Files
mxaccessgw/docs/WorkerSta.md
T
2026-04-29 07:27:00 -04:00

158 lines
9.8 KiB
Markdown

# Worker STA Runtime
The worker STA runtime owns the dedicated single-threaded apartment thread that hosts the MXAccess COM object, runs a Windows message pump for COM event delivery, and serializes all gateway commands onto that thread.
## Why an STA Is Required
The installed MXAccess interop assembly declares an `Apartment` threading model (see `AGENTS.md` under "Worker Rules"). COM objects with that model must be created and called on a thread initialized as a single-threaded apartment, and any callbacks the object raises (event sink calls) are delivered through the thread's Windows message queue. A plain blocking queue is not sufficient: the STA loop must pump Windows messages so that the COM marshaler can deliver event invocations on the same thread that holds the object. Because of that constraint, every MXAccess operation in the worker is funneled through the types in `src/MxGateway.Worker/Sta/`.
## Types
| Type | Role |
|------|------|
| `StaRuntime` | Owns the STA `Thread`, the command queue, and the lifecycle gates. |
| `IStaComApartmentInitializer` / `StaComApartmentInitializer` | Calls `CoInitializeEx` / `CoUninitialize` so the thread enters and leaves the apartment-threaded apartment. |
| `StaMessagePump` | Wraps `MsgWaitForMultipleObjectsEx`, `PeekMessage`, `TranslateMessage`, and `DispatchMessage` so the STA loop can wait on work and drain the Windows message queue. |
| `IStaWorkItem` / `StaWorkItem<T>` | Internal queue entries that capture a delegate, a `CancellationToken`, and a `TaskCompletionSource<T>` for the caller. |
| `StaCommand` | Carries an `MxCommand` together with `SessionId`, `CorrelationId`, `EnqueueTimestamp`, and a `CancellationToken`. |
| `IStaCommandExecutor` | The boundary between the dispatcher and the MXAccess interop layer; returns `MxCommandReply`. |
| `StaCommandDispatcher` | Bounded asynchronous queue in front of `StaRuntime` that converts `StaCommand` into `MxCommandReply` and applies status normalization. |
## STA Thread Initialization
`StaRuntime`'s constructor configures a background `Thread` named `MxGateway.Worker.STA` and forces it into `ApartmentState.STA` before the thread starts. `Start()` releases the thread and then blocks on `startedEvent` so callers observe a fully-initialized apartment (or a captured `startupException`) before the first `InvokeAsync` call:
```csharp
staThread = new Thread(ThreadMain)
{
IsBackground = true,
Name = "MxGateway.Worker.STA"
};
staThread.SetApartmentState(ApartmentState.STA);
```
`StaComApartmentInitializer.Initialize` calls `CoInitializeEx` with `COINIT_APARTMENTTHREADED` (`0x2`) and treats both `S_OK` and `S_FALSE` as success because `S_FALSE` indicates the apartment was already initialized on this thread.

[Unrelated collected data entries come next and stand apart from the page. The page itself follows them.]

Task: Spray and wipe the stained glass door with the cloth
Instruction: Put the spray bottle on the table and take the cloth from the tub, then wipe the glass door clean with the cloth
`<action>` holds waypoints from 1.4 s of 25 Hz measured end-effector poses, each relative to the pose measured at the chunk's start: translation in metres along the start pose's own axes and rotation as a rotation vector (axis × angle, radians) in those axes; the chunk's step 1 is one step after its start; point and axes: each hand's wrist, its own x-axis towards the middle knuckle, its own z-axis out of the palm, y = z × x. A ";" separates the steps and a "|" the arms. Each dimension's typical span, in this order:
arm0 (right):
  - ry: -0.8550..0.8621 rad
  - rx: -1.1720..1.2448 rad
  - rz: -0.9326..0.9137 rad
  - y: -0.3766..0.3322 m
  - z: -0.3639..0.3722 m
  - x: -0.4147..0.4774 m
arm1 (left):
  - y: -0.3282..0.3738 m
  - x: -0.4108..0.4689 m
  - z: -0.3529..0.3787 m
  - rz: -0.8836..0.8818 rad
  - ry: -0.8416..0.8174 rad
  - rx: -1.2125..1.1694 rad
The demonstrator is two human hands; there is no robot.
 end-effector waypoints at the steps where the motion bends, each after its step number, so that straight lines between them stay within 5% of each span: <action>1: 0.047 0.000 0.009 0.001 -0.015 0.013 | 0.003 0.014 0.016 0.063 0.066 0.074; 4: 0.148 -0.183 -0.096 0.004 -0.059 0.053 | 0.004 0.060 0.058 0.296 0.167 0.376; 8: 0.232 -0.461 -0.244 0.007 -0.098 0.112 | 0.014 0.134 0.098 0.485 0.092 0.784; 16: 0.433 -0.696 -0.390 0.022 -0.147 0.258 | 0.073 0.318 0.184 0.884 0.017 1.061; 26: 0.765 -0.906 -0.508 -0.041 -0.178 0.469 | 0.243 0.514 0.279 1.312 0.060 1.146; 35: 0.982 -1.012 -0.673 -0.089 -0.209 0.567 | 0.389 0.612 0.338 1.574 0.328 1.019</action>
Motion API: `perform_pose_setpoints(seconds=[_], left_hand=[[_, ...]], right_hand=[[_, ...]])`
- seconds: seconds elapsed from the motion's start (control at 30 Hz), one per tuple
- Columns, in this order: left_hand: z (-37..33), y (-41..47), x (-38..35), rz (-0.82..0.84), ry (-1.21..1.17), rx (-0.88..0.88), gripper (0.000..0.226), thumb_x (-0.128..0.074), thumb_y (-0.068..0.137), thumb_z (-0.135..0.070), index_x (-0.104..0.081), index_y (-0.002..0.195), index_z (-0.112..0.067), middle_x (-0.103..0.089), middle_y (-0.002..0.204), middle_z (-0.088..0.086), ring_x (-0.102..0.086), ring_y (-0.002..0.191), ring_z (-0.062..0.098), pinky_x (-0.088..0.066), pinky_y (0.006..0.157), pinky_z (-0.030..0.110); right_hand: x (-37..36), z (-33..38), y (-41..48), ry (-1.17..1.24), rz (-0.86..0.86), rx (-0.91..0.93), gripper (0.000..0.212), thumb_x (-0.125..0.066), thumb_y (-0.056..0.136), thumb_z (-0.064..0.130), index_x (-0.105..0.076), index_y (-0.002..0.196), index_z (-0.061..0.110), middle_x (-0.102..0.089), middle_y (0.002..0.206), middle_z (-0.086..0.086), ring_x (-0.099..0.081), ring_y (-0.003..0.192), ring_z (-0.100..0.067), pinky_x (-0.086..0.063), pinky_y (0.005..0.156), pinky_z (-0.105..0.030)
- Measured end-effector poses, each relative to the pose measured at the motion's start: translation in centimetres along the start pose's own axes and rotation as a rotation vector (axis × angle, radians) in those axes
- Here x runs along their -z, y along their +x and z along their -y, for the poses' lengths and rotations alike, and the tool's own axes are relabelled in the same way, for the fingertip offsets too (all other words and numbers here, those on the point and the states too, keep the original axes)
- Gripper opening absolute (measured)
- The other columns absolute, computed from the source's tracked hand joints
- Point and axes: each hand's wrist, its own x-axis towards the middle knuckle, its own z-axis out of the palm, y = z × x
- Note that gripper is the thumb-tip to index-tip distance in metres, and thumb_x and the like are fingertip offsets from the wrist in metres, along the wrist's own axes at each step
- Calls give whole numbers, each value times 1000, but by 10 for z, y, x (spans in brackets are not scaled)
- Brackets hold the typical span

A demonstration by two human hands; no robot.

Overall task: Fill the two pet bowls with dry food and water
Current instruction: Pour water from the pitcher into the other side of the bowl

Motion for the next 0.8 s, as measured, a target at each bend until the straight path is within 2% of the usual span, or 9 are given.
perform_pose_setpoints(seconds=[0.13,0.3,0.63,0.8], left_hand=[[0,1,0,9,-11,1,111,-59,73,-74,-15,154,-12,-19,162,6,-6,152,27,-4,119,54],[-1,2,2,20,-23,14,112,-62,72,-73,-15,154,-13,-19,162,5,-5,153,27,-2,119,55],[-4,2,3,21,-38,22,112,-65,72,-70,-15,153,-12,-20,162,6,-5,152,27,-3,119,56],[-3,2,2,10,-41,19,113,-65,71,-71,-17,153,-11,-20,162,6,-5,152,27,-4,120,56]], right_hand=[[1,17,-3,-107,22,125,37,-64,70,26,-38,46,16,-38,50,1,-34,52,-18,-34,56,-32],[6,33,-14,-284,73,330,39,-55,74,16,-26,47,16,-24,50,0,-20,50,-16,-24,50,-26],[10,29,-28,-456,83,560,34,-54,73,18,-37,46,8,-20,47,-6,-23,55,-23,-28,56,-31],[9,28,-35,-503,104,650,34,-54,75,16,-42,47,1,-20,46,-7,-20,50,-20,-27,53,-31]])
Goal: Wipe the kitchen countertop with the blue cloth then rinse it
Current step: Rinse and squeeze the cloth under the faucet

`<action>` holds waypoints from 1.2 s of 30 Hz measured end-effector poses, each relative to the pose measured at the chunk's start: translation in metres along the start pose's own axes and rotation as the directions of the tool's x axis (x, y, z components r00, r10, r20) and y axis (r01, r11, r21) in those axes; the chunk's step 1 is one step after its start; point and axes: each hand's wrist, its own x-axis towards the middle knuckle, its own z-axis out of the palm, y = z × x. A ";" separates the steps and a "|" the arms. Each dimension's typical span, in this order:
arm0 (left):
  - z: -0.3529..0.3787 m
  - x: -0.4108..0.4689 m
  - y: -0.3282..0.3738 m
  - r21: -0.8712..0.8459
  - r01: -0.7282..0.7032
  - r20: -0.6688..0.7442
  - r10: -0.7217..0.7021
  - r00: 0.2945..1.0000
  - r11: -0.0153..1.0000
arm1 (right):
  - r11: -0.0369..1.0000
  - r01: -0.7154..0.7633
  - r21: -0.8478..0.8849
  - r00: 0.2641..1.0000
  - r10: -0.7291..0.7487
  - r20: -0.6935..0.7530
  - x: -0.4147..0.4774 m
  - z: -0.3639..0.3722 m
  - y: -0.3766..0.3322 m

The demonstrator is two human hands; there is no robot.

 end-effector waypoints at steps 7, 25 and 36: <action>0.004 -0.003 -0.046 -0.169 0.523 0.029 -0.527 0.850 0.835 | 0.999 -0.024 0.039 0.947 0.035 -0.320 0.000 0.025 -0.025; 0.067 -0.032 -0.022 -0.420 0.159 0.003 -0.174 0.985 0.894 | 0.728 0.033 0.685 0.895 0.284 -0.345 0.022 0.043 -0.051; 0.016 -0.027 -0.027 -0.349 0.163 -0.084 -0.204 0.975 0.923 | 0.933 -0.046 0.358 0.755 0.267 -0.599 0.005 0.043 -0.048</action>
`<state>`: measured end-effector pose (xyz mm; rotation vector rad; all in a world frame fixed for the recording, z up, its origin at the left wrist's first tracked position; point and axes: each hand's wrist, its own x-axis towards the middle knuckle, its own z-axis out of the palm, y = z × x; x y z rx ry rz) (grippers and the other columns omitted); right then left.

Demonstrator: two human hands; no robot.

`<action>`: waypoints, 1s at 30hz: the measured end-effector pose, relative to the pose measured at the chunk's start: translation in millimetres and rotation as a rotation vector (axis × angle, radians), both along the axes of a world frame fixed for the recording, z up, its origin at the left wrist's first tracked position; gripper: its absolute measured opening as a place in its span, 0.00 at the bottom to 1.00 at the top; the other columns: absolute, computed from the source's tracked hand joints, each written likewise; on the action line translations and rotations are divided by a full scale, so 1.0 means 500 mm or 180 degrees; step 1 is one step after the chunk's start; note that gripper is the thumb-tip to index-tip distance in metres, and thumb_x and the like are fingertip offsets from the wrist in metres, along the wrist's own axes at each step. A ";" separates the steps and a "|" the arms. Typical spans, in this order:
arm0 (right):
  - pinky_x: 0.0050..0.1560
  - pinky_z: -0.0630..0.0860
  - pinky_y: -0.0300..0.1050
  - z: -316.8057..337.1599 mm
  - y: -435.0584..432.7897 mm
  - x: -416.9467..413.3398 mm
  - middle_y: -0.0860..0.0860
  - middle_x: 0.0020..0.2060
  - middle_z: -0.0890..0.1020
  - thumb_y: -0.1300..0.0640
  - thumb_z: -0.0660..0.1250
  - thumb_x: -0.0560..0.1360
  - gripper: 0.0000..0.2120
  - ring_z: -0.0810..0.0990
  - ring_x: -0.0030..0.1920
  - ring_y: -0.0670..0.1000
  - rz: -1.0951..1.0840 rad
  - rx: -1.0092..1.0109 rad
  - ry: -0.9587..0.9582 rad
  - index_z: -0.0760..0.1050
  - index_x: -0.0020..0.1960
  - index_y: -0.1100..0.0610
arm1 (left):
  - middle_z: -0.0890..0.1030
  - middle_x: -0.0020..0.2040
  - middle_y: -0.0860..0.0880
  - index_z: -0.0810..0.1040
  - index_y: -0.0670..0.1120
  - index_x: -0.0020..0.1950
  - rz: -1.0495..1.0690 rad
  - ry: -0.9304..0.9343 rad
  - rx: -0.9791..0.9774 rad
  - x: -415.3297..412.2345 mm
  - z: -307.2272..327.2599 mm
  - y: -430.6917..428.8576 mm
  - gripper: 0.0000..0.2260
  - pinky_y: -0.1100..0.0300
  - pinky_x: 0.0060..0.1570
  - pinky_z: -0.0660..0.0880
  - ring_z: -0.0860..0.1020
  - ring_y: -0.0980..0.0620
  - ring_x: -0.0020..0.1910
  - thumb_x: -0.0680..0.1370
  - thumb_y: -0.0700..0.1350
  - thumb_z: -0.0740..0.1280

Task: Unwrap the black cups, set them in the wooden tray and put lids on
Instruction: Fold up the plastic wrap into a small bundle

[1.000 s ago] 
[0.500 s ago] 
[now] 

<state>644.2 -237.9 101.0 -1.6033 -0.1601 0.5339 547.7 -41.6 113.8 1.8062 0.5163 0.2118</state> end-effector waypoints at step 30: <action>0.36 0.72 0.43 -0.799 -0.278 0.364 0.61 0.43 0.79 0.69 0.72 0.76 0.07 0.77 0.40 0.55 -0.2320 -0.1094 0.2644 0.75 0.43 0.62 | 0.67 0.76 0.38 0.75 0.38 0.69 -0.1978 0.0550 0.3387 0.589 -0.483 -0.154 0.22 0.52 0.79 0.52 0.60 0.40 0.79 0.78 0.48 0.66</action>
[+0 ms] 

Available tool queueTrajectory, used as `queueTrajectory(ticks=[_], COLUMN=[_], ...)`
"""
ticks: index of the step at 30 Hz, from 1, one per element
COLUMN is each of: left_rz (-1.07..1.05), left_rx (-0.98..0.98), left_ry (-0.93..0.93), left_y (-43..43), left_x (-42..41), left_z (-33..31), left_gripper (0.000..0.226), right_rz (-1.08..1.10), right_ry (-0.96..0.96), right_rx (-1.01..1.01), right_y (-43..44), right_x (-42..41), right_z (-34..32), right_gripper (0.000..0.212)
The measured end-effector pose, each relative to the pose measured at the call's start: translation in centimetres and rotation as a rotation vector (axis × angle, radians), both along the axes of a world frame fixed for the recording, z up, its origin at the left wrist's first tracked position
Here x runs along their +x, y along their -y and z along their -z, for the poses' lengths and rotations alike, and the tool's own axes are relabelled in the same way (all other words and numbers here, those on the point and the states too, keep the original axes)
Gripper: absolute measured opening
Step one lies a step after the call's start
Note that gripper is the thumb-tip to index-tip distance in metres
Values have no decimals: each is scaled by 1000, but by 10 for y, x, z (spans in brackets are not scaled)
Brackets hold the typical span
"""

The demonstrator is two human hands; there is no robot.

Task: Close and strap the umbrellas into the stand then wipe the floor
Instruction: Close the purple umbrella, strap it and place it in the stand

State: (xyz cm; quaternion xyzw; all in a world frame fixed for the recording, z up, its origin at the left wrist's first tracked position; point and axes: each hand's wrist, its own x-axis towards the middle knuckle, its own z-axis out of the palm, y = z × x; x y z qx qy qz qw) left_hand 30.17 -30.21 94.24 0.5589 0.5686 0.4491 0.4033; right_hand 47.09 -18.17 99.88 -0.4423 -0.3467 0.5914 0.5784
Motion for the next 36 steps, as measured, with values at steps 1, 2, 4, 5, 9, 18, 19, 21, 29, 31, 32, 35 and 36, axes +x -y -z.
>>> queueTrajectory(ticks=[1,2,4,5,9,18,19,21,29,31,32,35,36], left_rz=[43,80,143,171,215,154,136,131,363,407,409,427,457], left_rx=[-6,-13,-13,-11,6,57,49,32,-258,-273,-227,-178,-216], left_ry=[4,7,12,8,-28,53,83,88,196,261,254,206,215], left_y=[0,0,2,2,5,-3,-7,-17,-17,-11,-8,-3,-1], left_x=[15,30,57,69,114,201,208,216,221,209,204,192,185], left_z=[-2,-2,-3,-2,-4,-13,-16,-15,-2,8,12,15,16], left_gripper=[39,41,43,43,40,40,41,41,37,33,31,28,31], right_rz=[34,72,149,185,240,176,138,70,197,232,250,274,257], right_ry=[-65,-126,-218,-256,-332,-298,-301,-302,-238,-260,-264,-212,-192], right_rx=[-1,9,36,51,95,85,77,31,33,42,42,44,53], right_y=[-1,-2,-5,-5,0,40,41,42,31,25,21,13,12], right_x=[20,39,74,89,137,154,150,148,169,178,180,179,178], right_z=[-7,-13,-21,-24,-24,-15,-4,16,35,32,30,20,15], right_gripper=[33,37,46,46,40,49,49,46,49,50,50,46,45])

Any other HRESULT throws `COMException` so `ThreadMain` records the failure and signals `startedEvent`, which causes `Start()` to surface the exception.
## The STA Loop
`ThreadMain` runs the canonical "wait, pump, dispatch" loop. It enters COM, drains queued work, blocks until either a command arrives or a Windows message is posted, then pumps the message queue and records activity for the heartbeat:
```csharp
StaThreadId = Thread.CurrentThread.ManagedThreadId;
comApartmentInitializer.Initialize();
comInitialized = true;
MarkActivity();
startedEvent.Set();
while (!IsShutdownRequested())
{
ProcessQueuedCommands();
messagePump.WaitForWorkOrMessages(commandWakeEvent, idlePumpInterval);
messagePump.PumpPendingMessages();
MarkActivity();
}
```
`commandWakeEvent` is an `AutoResetEvent` set by `InvokeAsync` whenever a new work item is enqueued. The `idlePumpInterval` defaults to 50 ms so the pump still services Windows messages even when no commands are queued; this matters because COM event sink calls arrive as posted messages and would otherwise sit in the queue until the next command. `LastActivityUtc` is updated through `Volatile.Write` on every iteration so the worker's heartbeat path can read it without holding `gate`.
### The message pump
`StaMessagePump.WaitForWorkOrMessages` calls `MsgWaitForMultipleObjectsEx` with `QS_ALLINPUT` and `MWMO_INPUTAVAILABLE`, so the wait wakes for either a signal on `commandWakeEvent` or any new message in the thread's Windows queue. `PumpPendingMessages` then drains the queue with `PM_REMOVE`:
```csharp
public int PumpPendingMessages()
{
int pumpedMessages = 0;
while (PeekMessage(out NativeMessage message, IntPtr.Zero, 0, 0, PmRemove))
{
TranslateMessage(ref message);
DispatchMessage(ref message);
pumpedMessages++;
}
return pumpedMessages;
}
```
`DispatchMessage` is what causes the COM marshaler to deliver event sink calls onto the STA thread; without this loop, MXAccess events never surface to managed code.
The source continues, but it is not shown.